▸ **TASK**:
From the data, copy out every line in which the word "patterned" appears.

====== EXERCISE MATERIALS ======

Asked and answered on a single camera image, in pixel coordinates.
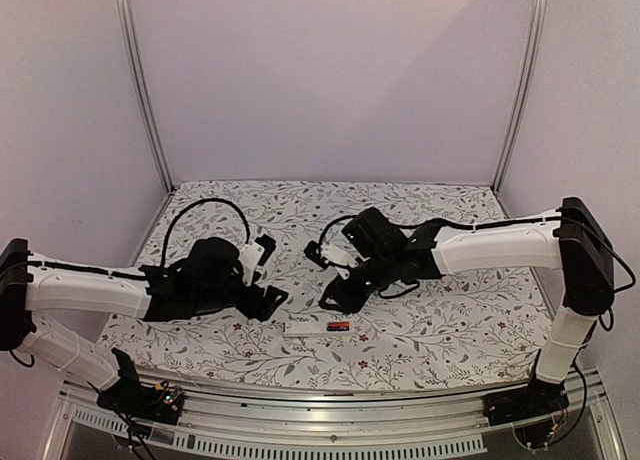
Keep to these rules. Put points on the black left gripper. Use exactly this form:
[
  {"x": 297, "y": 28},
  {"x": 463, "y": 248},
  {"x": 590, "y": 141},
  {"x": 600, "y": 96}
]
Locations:
[{"x": 266, "y": 307}]

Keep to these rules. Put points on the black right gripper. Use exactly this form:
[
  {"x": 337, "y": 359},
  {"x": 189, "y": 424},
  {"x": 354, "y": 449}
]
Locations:
[{"x": 350, "y": 302}]

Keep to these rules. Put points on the white remote control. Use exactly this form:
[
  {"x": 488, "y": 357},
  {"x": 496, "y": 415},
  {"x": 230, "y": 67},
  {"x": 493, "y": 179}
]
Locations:
[{"x": 308, "y": 330}]

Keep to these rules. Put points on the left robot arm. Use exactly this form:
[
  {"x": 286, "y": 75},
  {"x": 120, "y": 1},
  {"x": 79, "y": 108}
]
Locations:
[{"x": 214, "y": 276}]

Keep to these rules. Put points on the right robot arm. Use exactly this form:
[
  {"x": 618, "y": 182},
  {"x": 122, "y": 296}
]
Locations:
[{"x": 567, "y": 238}]

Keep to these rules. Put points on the floral patterned table mat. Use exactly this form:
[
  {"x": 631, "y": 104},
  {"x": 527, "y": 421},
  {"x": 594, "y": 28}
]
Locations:
[{"x": 474, "y": 328}]

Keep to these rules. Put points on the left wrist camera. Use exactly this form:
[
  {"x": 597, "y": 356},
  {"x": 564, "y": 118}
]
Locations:
[{"x": 255, "y": 254}]

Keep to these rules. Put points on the aluminium front rail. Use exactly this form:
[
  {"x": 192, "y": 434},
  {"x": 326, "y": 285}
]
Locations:
[{"x": 228, "y": 420}]

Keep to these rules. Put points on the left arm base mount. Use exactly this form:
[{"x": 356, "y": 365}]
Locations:
[{"x": 161, "y": 403}]

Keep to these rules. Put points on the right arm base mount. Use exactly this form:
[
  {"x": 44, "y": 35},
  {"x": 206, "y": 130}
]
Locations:
[{"x": 529, "y": 411}]

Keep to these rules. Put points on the left aluminium post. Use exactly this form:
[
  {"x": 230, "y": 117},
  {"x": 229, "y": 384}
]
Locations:
[{"x": 134, "y": 57}]

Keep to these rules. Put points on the aluminium post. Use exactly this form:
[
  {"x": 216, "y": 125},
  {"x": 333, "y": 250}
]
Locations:
[
  {"x": 134, "y": 57},
  {"x": 523, "y": 87}
]

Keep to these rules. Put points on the right aluminium post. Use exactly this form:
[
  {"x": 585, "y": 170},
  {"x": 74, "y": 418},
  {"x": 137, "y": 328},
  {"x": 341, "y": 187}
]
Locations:
[{"x": 523, "y": 87}]

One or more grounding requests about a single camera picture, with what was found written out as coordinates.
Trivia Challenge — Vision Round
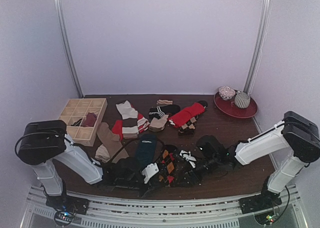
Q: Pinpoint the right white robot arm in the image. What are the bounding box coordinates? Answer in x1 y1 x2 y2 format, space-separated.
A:
180 111 320 209

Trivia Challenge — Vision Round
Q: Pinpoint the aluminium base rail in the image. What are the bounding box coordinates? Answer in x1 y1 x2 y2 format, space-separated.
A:
21 184 308 228

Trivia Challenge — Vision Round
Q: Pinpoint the left aluminium corner post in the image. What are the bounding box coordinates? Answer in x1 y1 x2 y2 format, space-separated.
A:
53 0 84 98

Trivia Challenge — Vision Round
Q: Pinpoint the light beige sock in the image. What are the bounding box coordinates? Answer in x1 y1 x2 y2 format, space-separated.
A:
95 144 111 163

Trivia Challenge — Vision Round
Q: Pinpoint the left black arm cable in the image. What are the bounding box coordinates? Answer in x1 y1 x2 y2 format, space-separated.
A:
14 134 166 168

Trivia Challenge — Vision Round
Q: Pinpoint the red white brown striped sock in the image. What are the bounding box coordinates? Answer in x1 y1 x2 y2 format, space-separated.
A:
111 113 150 140

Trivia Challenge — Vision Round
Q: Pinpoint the aluminium corner post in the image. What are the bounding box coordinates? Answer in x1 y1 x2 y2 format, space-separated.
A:
243 0 272 94
53 0 84 98

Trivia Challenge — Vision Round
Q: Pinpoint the argyle black red orange sock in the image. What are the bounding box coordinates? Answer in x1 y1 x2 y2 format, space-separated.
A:
152 144 201 187

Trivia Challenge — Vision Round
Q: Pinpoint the white patterned bowl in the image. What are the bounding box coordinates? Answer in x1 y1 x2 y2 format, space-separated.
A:
218 86 236 100

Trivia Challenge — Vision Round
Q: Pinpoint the red round tray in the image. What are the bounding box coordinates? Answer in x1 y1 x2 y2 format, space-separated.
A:
213 92 258 119

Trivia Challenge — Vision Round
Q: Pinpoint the beige brown striped sock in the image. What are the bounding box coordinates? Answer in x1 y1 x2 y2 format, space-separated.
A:
116 100 139 139

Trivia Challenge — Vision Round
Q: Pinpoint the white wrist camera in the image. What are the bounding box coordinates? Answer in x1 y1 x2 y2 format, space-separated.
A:
141 163 159 184
179 150 197 168

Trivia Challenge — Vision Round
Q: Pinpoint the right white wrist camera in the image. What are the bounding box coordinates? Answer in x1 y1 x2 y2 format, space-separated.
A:
179 150 197 168

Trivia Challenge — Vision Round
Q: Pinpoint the wooden compartment box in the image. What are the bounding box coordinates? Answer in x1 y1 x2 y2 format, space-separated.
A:
59 98 108 147

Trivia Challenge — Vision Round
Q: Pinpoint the tan brown sock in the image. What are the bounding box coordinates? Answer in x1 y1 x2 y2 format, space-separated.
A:
96 122 123 159

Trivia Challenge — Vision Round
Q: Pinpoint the dark teal sock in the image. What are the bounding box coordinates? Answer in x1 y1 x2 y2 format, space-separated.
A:
134 134 158 169

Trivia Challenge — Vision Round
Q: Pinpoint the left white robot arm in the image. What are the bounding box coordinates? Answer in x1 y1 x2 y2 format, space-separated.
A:
14 120 161 210

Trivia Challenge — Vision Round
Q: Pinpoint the maroon sock in box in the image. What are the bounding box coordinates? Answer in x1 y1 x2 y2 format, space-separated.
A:
81 112 98 127

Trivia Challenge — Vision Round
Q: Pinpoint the striped grey cup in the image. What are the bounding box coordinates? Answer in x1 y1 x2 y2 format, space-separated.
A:
234 92 251 109

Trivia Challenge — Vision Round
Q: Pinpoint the right aluminium corner post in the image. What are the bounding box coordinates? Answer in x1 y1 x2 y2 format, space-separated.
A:
243 0 272 94

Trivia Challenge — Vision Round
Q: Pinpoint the argyle brown sock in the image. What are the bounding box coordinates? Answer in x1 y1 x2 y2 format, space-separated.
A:
178 115 199 136

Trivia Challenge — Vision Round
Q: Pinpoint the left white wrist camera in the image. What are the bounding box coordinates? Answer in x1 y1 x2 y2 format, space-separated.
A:
141 163 159 184

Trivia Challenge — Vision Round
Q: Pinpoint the black white striped sock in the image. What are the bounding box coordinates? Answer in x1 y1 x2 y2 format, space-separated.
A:
148 104 181 119

======

▸ **RESPONSE TO THE EXERCISE**:
Keep to these rules. Put points on the floral patterned table mat. Use exactly this form:
Q: Pinpoint the white patterned bowl in the image. What are the bounding box coordinates? Answer in x1 y1 x2 y2 format, space-separated.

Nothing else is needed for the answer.